More particularly, Germany now looks to the East. In the so-called Baltic provinces of Russia the lands to a great extent are owned by Russian subjects of German blood. The peasants are poor, servile, without education or property, an ideal field for the advance of autocracy. It is hoped to either annex these provinces boldly or to establish protectorates, which, sooner or later, at an opportune moment, will fall into German hands--just as Austria gained the consent of Europe to a protectorate over Bosnia and Herzegovina and then suddenly added them to the domains of the Hapsburgs.
The German propagandists have long been working on the people of that part of Russia known as the Ukraine. If the Ukraine can be made a separate protectorate or a semi-independent state, some day it will be easily absorbed. The autocracy has the same hope about Lithuania, at one time semi-independent. There, too, the propagandists have worked on Lithuania--all these provinces, of course, differing slightly from the races surrounding and all with a semi-independent history, as, for instance, Courland.

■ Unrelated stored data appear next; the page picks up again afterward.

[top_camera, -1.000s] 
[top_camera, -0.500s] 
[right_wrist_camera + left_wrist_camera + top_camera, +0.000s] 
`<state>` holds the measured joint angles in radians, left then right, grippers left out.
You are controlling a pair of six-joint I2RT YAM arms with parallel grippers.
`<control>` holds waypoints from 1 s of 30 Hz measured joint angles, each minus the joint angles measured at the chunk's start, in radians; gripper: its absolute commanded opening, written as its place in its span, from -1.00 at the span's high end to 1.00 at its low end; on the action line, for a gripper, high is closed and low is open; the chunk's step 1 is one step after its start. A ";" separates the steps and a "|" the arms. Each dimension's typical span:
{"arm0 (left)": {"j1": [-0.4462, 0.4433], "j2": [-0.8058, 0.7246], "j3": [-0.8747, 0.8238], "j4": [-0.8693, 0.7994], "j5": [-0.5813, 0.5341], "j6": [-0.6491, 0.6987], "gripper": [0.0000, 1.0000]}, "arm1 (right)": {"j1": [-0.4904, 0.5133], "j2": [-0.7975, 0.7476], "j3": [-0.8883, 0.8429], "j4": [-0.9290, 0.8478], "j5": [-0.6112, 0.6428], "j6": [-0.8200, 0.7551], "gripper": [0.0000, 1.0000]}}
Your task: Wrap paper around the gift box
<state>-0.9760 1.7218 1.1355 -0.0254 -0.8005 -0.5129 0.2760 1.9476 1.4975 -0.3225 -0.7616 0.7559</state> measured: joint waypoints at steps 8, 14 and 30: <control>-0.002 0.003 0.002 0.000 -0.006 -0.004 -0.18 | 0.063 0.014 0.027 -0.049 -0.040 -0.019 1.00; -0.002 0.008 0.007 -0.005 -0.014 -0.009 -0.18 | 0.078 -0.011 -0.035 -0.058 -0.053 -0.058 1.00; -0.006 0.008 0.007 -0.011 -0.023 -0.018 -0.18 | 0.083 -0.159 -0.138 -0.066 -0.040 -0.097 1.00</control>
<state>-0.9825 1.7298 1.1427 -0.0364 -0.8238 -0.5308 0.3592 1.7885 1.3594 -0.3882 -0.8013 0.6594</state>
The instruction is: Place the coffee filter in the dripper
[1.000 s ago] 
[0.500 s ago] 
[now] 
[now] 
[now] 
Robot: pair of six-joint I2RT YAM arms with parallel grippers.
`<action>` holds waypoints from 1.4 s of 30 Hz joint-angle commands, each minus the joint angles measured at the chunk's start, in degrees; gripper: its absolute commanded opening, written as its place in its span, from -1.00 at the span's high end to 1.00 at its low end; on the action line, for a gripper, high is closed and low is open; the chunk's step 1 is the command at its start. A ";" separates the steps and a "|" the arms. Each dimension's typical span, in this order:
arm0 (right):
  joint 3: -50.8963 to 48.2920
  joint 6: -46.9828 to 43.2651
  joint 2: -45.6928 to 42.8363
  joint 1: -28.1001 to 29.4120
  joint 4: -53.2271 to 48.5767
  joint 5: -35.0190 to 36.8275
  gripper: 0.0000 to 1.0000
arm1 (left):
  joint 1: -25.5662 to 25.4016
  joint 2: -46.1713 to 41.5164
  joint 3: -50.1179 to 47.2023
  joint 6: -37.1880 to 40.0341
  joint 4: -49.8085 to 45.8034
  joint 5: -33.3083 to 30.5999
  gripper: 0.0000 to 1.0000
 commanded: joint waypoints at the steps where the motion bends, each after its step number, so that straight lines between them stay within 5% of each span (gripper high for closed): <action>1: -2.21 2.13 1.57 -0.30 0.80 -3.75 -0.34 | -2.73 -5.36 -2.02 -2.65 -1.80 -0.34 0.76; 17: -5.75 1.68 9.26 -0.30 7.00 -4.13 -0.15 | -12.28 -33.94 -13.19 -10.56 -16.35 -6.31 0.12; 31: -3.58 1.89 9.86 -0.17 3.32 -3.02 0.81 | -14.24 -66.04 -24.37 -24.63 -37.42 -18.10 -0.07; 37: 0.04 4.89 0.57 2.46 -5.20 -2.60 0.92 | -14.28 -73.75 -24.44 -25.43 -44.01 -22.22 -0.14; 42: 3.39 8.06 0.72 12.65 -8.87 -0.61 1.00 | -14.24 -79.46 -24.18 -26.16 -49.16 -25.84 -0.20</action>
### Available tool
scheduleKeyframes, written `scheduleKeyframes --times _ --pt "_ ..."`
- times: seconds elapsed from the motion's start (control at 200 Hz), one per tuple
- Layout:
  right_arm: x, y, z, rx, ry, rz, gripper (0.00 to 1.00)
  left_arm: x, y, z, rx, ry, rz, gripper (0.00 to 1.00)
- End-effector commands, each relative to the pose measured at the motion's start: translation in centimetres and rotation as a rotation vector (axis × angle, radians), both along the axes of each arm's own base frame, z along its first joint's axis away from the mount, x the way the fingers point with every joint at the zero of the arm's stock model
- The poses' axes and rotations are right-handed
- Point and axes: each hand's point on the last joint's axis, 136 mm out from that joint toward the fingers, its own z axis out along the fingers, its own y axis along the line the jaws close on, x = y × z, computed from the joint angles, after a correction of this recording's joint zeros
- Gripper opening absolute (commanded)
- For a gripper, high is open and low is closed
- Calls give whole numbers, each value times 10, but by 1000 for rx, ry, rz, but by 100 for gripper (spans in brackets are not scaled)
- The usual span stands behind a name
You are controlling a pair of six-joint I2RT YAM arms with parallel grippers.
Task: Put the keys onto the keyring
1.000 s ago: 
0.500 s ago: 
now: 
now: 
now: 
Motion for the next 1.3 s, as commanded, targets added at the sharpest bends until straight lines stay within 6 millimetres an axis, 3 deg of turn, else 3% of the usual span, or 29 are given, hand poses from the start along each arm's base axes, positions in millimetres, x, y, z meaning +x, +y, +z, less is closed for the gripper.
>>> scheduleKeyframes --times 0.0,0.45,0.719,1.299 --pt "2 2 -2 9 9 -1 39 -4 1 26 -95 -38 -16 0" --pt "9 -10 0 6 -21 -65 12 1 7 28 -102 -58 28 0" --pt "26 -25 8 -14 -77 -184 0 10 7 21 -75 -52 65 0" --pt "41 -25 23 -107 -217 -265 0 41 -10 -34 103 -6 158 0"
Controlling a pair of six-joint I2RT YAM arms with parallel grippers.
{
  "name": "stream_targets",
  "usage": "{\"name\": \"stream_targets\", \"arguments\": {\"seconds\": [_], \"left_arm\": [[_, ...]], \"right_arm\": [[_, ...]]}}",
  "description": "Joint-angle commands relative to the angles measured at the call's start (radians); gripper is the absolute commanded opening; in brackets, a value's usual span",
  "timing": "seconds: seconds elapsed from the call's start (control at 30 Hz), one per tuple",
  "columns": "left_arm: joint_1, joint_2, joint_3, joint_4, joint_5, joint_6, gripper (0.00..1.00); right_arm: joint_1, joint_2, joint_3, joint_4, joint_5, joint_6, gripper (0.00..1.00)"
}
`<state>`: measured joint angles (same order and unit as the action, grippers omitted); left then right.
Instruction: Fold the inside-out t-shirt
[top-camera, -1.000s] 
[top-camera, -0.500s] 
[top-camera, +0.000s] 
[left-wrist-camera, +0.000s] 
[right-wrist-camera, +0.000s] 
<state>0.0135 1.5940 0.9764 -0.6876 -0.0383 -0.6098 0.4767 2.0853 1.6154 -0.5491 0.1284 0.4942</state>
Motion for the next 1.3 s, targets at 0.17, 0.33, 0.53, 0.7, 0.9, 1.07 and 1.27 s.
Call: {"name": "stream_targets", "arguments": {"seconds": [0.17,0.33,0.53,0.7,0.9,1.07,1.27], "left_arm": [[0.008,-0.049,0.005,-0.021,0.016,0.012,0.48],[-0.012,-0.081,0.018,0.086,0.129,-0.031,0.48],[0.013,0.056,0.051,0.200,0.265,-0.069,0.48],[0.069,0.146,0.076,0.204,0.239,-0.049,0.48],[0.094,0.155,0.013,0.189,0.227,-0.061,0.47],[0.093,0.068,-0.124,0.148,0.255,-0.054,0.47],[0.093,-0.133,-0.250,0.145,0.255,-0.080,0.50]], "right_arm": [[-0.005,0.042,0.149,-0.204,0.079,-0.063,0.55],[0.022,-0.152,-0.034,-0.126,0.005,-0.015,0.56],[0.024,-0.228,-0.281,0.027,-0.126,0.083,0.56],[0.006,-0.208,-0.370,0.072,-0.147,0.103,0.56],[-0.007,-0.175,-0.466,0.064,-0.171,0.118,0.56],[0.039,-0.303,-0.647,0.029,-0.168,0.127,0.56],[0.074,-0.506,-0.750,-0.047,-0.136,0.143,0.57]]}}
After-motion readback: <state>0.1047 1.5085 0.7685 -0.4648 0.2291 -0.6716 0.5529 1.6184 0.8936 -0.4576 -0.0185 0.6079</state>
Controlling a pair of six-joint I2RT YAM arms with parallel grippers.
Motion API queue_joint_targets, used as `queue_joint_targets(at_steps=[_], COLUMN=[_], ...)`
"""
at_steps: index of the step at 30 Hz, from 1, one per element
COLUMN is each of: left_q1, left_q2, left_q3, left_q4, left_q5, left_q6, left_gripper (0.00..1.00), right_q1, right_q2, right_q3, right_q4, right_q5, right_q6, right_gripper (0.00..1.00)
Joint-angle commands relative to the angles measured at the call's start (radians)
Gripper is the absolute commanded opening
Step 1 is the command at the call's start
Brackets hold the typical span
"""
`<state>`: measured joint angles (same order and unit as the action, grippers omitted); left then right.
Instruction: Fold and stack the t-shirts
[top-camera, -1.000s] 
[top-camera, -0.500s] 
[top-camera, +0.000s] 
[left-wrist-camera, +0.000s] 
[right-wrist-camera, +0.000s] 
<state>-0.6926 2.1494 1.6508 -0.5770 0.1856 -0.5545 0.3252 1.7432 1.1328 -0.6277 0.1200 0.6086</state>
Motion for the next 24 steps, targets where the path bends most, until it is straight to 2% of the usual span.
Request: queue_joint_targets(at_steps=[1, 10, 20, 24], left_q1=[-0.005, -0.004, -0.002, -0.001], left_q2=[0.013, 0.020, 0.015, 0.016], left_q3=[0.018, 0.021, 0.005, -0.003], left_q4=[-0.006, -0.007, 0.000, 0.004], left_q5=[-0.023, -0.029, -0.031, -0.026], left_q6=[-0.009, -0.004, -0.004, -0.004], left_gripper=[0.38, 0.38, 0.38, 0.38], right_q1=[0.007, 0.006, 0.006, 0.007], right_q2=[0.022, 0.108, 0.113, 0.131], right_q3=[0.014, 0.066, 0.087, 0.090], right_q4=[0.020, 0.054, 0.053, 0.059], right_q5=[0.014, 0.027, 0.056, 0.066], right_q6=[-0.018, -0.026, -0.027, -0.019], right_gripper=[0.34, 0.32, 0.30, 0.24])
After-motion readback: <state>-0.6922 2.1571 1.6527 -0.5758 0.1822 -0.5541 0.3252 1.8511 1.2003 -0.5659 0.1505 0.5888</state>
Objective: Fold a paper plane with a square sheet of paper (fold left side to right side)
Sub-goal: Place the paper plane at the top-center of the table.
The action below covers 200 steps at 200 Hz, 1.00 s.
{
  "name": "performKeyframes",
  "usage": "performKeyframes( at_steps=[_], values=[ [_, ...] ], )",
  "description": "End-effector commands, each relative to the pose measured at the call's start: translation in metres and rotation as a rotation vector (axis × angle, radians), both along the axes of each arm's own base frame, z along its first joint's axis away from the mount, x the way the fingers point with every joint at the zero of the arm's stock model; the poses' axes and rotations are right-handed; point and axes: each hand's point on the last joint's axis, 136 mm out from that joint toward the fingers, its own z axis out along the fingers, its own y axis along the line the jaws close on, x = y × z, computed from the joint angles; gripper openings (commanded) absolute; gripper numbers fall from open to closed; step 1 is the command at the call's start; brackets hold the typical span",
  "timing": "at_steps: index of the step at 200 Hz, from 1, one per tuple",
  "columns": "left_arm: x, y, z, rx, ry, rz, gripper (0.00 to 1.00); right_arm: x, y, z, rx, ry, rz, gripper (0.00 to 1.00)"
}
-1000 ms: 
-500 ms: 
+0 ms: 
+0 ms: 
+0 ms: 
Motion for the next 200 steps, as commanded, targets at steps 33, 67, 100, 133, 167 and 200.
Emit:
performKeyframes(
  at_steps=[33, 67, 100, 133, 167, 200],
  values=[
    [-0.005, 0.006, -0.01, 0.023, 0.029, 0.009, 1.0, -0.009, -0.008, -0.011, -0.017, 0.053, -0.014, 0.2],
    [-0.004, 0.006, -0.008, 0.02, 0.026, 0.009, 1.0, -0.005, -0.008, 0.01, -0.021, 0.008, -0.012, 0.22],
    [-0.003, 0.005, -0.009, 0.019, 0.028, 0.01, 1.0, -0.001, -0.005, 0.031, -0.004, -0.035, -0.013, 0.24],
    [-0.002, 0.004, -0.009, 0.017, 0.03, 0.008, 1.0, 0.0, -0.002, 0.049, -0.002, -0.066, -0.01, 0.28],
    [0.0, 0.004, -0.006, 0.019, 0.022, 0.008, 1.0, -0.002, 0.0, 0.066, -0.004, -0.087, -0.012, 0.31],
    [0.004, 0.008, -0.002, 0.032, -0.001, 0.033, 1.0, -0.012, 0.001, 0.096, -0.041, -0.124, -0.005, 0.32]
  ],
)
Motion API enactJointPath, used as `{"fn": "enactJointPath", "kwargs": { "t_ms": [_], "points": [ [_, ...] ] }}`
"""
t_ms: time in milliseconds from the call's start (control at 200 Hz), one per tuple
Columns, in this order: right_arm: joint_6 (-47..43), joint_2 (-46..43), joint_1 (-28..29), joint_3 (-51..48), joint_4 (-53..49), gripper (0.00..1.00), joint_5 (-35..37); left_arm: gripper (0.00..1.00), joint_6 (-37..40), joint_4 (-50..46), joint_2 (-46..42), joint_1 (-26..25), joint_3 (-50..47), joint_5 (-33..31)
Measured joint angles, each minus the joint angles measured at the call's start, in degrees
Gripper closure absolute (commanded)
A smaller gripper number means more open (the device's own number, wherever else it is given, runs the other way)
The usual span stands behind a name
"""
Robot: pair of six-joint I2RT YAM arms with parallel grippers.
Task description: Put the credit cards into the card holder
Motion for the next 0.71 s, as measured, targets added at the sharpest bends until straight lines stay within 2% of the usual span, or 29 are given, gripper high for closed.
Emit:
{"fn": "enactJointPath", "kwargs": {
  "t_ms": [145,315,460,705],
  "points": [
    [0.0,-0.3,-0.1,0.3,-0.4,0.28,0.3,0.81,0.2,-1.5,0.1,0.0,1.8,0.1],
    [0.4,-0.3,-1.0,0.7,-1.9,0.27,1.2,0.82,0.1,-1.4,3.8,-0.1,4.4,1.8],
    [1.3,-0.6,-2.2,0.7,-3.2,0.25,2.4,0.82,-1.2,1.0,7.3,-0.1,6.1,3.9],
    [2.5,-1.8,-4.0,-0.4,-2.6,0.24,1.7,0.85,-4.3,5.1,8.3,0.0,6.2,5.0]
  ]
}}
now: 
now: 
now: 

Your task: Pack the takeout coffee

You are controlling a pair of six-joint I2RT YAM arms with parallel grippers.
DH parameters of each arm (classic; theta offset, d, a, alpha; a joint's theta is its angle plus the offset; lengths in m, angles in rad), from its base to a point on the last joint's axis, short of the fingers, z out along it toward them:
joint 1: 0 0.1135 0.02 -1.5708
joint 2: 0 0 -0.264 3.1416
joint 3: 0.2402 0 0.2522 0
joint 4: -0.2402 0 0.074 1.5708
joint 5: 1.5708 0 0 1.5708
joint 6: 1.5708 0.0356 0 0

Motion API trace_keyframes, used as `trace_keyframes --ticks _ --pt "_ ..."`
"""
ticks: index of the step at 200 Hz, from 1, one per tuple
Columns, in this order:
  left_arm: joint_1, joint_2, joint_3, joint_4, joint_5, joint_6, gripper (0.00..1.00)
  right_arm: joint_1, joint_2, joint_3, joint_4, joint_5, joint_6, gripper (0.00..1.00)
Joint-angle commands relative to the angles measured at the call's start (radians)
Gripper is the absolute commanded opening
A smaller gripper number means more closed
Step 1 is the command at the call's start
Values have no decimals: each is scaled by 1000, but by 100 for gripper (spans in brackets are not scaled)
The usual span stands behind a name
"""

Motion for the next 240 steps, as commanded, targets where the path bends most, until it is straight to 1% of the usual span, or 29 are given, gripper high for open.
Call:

But all these races should think twice before they accept a momentary independence, if that autonomy is to lead them under the Prussian yoke. Whether that yoke is easy to bear or not is best answered by the Danes, Alsatians, Poles and Lorrainers who have been forcibly incorporated in the Kingdom of Prussia.
But greatest prize of all is the commercial control of Russia which the autocracy hopes to win for its merchant class. Time and again I was told in Germany that a separate peace with Russia was near and that the exploitation of Russia by the enterprising German merchants, in a short time, would repay Germany for all the losses of the war.
Would it not seem extraordinary if the language of business and commerce of the United States were French? But to-day in Russia and for years back the language of commercial business intercourse has been German. A great beginning, a great foundation it is for the eventual control, not only of the business, but the political structure of Russia. If the Germans at war with Russia have been able to split, revolutionise and divide it and put their representatives in control, what will they not be able to accomplish when peace shall bring them full liberty to circulate freely in that rich but ignorant country.
In the end, all classes in Russia will demand a strong government, and if no military dictator, no Russian Napoleon has taken in his hands the reins of government, then the German Kaiser will stand by ready to whisper to the torn people of Russia, as Napoleon III did to the French, "My Empire is Peace!"
But even if Germany evacuates France and restores the complete independence of Belgium, even if no territories are gained to the East, or protectorates or independent states carved from the body of Russia to be a later prey of Germany, Germany will have won--if from Bremen to Bagdad German influence or actual German rule is predominant in Middle Europe, the Great Central State, where the cotton of Mesopotamia, and the coal and iron of Westphalia, the copper of Servia, the oil and grain of Roumania all will contribute to the manufacturer of Germany, who, in turn, will sell his goods in that vast territory. And best of all in autocratic view, the man power of the Central Empires will be so increased that at a propitious moment, in a characteristic sudden assault, the armies of the Central Empires will invade and conquer Palestine, Egypt and India, and take what they will in Africa and Asia, while British, Japanese, and American and French navies impotently rage in useless control of the high seas.